Why does my wife have no knowledge of her grandmother’s birthplace?
Because hundreds of villages, many towns, and one great city were
simply wiped from every map. The next time you take a package holiday
to the country that is gracious heir to Byzantium, ask a single
question. Ask when the tours through the rubble of Van begin.

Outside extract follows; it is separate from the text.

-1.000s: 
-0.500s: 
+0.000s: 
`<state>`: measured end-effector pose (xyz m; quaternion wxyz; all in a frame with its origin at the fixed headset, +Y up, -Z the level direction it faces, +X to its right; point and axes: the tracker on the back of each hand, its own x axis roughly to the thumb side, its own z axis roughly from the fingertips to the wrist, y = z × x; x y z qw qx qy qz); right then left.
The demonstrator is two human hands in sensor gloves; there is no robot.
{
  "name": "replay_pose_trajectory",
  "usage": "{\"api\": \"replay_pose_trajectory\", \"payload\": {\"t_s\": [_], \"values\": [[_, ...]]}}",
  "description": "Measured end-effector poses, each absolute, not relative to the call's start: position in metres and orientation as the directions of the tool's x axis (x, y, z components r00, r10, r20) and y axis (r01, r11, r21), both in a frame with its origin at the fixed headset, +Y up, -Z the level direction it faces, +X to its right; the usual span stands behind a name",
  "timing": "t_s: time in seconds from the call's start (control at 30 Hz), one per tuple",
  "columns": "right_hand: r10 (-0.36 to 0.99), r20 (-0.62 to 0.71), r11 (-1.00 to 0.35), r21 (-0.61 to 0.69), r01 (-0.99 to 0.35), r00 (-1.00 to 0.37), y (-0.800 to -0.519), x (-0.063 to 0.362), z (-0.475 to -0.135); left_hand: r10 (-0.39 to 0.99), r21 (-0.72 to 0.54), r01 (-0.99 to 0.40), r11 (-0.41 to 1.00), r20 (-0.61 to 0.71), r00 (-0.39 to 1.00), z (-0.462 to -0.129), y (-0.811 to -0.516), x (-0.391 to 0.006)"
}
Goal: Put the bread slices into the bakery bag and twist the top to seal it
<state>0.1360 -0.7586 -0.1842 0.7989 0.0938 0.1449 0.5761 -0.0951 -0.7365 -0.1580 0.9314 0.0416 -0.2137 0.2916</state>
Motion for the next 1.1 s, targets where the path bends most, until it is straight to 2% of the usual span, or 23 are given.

Still, here’s my most complicated, and least complicated, point. Do I
believe that modern Turkey, and modern Turks, should be held
responsible for any of this? No, not once, not ever. The Ottoman
imperium in its last debauched days slaughtered the Armenians.
Ataturk – who neither denied nor diminished the crime – left a finer
legacy.

How is it, then, that holocaust denial has become an article of faith
for Ataturk’s children? Leave the ancient dead and the forgotten past
behind, for now. The Congress of the United States of America, the
last superpower, has just been bullied with threats and ill-disguised
Turkish menaces merely for suggesting that genocide must always be
admitted, named, and accepted.

Both George Bush and his Democrat rivals have come round to the view
that any slaughter can be overlooked if a strategic airbase is at
stake. How can you resupply the unholy Iraq adventure, or bomb Iran
if Turkey’s national pride is wounded? (And wounded by a fact of
history, a fact for which modern Turkey is in no sense held
responsible. Strategic infrastructure versus whitened Armenian bones:
no contest.) History is not quite done with playful ironies. Turkey
has enacted the role of injured innocent with some panache in recent
weeks. All of a sudden, America is in no mood to argue if a certain
prized ally desires to remove a stone from her shoe. Ankara says it
must solve the Kurdish problem once and for all. A head nods in the
White House. Killing follows.

At this point, Armenians probably lose the capacity for laughter, or
for tears. Long before the Jewish people were caused to suffer and
die, Armenians were forced to learn these lessons. Hilarity has its
limits, however.

First, there is the issue of the Kurdish enclave. Wasn’t that the
single success story of the Iraq experiment, the one viable, peaceful
example of a semi-democracy in the aftermath of Saddam? And the
current plan is to allow Turkey (biggest army within marching
distance of Paris or London) to go on the rampage Genius. So the home
of the US State Department isn’t called Foggy Bottom for nothing,
then?

I mentioned history, and irony. When the women and children of
Armenia were being dragged through the deserts, they had a pair of
tormentors. One was the Turkish state, the other comprised an ethnic
group making themselves useful, in those days, to Ottoman Turkey.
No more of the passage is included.